Seattle actress turned playwright Katie Forgette's new comedy/drama The O'Conner Girls is not an unpleasant way to spend a few hours. With a high octane quartet of actresses under Christine Sumption's able direction, I smiled and laughed quite a bit at this tale of a family in transition following a patriarch's death. Yet, at the end of the show, I was still hungry for more of a dramatic meal than Forgette was able to dish out.

The O'Conner Girls gives us an Irish Catholic Minnesota family consisting of two fiftyish, paternal twin sisters, their mother and an aunt gathered at the family's home following the burial of the girls' father, a rather distant man who operated a revival movie house. There is an O'Conner brother referred to, but he is always out or upstairs asleep during the course of the story. A younger male doctor, whom the girls once baby sat, pops in for a few brief appearances, as a device to set up a love interest for one of the sisters, Martha, who has been devoting her life to the care of her ailing father at the expense of her own happiness. The other sister, Liz, previously sent borrowed money home to help, unable to bear telling her family that both her marriage and successful real estate career have foundered.
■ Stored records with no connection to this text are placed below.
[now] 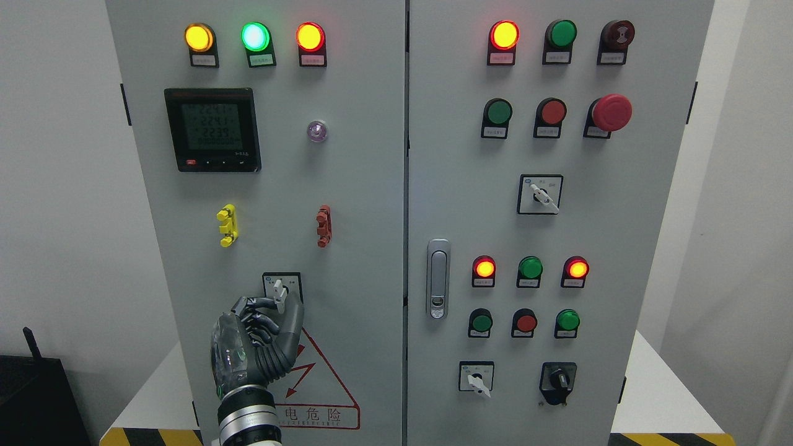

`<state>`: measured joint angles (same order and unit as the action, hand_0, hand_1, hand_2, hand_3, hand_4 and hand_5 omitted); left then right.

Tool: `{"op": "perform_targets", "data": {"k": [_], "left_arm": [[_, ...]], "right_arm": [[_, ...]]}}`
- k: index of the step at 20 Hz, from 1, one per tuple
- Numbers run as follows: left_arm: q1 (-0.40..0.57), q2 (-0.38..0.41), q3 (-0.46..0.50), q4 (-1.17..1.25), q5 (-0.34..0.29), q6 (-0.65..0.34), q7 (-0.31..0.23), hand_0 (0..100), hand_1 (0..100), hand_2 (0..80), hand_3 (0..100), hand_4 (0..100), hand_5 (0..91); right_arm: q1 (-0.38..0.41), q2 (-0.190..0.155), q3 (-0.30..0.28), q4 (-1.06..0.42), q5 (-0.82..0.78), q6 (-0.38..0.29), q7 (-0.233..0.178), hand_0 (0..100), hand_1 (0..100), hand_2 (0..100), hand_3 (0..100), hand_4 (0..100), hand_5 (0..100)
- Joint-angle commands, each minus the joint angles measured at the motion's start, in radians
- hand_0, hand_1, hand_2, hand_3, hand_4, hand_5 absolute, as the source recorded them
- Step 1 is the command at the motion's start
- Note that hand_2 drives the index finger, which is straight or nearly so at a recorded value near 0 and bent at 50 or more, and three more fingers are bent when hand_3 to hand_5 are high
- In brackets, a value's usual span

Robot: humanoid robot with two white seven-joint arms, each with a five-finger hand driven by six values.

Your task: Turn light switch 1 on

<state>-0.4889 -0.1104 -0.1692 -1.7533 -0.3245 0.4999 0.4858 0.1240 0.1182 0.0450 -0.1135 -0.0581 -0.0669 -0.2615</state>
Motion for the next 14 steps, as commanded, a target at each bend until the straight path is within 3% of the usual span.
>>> {"op": "perform_targets", "data": {"k": [1,14], "left_arm": [[-0.003,-0.002,-0.001,0.0,0.004,0.0,-0.001,28,47,54.0,89,90,82.9],[-0.003,-0.002,-0.001,-0.006,0.002,0.008,0.007,30,44,56.3,90,91,83.3]], "right_arm": [[0.0,0.0,-0.001,0.0,0.0,0.001,0.001,12,39,0,0,0,0],[-0.001,0.0,-0.001,0.0,0.0,0.001,0.001,12,39,0,0,0,0]]}}
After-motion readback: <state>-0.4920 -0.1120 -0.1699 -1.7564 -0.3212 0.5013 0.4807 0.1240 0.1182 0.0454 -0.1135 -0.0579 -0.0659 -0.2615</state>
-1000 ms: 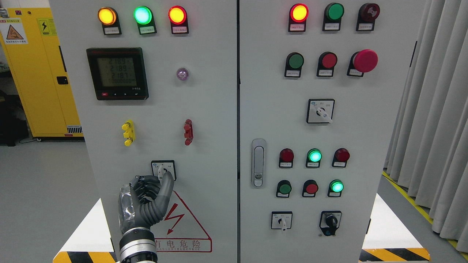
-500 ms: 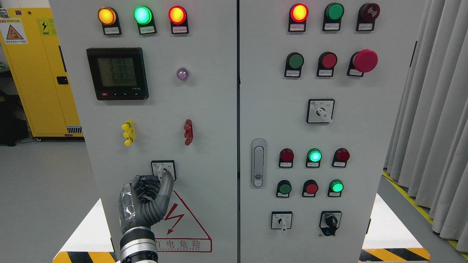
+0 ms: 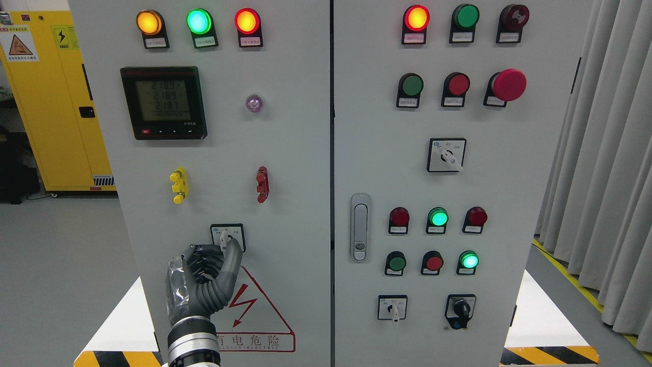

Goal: Turn on light switch 1

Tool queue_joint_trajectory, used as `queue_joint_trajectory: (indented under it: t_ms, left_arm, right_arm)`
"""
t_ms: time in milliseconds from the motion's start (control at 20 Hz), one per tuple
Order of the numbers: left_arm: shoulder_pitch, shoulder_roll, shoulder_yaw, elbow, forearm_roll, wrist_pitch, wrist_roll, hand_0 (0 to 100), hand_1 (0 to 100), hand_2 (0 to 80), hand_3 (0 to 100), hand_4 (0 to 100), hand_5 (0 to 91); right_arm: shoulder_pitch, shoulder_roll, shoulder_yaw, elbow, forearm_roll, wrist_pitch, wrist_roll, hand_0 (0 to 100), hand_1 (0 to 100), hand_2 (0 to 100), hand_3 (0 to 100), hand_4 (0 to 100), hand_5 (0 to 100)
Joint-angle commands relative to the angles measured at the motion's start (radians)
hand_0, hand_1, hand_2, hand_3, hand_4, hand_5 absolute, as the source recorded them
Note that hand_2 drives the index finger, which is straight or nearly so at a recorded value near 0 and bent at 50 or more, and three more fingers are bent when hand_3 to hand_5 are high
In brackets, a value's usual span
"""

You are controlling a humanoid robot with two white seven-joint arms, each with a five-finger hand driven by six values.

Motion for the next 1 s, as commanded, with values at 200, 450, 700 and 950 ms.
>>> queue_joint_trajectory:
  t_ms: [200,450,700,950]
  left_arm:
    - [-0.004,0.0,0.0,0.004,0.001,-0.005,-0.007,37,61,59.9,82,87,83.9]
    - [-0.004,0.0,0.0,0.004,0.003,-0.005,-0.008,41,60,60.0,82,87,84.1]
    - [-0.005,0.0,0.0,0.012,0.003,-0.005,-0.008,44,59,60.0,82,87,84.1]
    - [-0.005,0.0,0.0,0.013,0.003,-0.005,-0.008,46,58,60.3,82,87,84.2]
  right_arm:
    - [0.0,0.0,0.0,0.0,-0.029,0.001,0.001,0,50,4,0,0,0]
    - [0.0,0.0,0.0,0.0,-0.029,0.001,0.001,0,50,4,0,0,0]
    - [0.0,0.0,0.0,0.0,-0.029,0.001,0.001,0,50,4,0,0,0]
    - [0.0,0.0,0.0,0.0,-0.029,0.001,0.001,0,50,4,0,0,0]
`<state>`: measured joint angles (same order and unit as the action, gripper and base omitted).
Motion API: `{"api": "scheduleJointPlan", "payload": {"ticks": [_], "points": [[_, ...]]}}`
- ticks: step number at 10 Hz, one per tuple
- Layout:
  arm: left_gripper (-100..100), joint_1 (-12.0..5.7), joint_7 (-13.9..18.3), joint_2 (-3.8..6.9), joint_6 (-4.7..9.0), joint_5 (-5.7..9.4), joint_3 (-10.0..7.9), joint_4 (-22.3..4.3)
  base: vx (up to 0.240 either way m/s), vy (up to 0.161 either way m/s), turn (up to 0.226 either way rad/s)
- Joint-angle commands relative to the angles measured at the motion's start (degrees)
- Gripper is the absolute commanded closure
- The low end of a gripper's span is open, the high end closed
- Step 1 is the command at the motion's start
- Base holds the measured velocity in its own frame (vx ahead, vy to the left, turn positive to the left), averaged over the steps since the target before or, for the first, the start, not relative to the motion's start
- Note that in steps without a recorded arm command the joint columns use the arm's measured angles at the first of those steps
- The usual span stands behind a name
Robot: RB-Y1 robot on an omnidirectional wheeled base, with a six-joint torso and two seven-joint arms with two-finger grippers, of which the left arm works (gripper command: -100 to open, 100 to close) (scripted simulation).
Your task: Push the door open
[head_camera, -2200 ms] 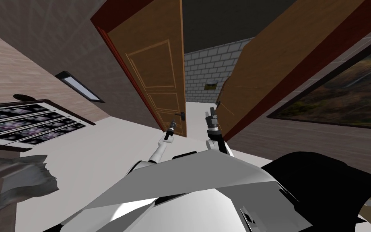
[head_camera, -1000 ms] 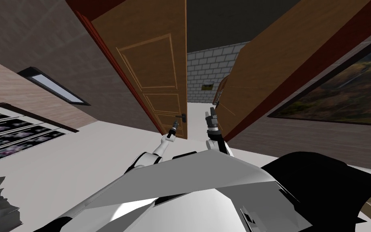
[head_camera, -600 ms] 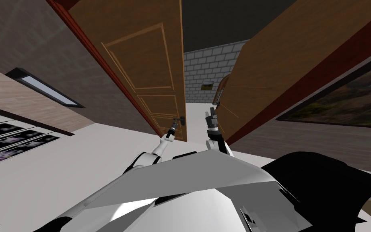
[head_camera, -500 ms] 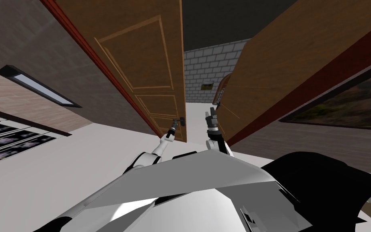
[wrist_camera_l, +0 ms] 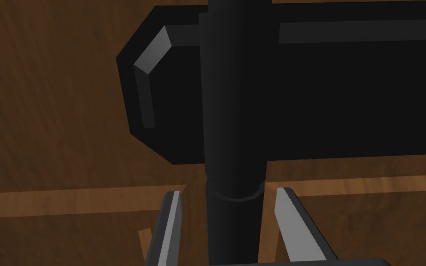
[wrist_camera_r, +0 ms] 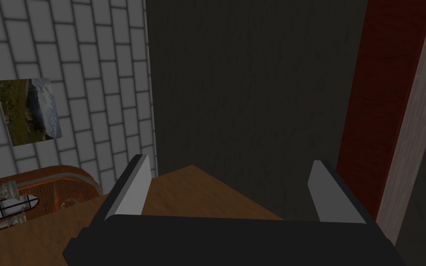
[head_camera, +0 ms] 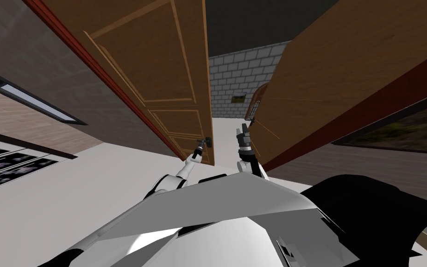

Their mother seems to be declining a bit, but has positive plans to go on a cruise by herself and enjoy herself before any physical or mental decline makes that prohibitive, and their Aunt Margie, the late father's sister, is the amiable family busybody, meddling in the lives of her nieces and sister in law because her own life is so empty.

Over the course of two hours we spend two days or so with the family, fairly benign secrets are revealed, quarrels arise and are resolved, and by the end Martha is hooking up with the younger doctor, Liz is going to sell the family house and join Mom on the cruise, and who knows what Aunt Margie will do with herself, other than rouse the unseen brother out of bed. Forgette's play is full of recognizable characters, funny one-liners and a sense of time and place. But it ends without really giving us a resolution. I kept wanting one more scene, and I can't suggest what it might have been, but something to put more of a capper on the action.

What really makes watching The O'Conner Girls a pleasant experience are the assured, centered performances by its female cast members. Kate Purwin makes Martha easily the most warmly likable member of the clan, so we are rooting for sparks to fly between her and Dr. David, her younger suitor (a sketchy role made likable by actor Hans Altweis, who reads a bit too young perhaps). Cynthia Lauren Tewes mines solid laughs and subtle pathos as Liz, the more worldly, jaded twin. Purwin and Tewes develop a believable relationship as these very different sisters, and Zoaunne Leroy makes mother Sarah O'Connor a warmly starchy presence, and a woman who knows you have to grasp onto dreams delayed before they are lost forever. Laura Kenney gives a blazingly comic performance as meddlesome Aunt Margie, the kind of relative that is most amusing as long as she is not in your own family.

The intimate Leo K. space at the Rep has been too long dark, and scenic designer Scott Weldin creates a cozy and detailed ambiance for the O'Conner's abode, aided by a suitably warm, yet muted lighting design by Peter Maradudin, and characterful costumes by Tesse Crocker.

The O'Conner Girls is a play that wants nothing more than to be something warmly nostalgic and lightly humorous, in the tradition of frequently revived older American comedies like Morning's At Seven. It bodes well for future playwriting efforts by Forgette, who simply needs to put as much zing into her storytelling as she does into her dialogue.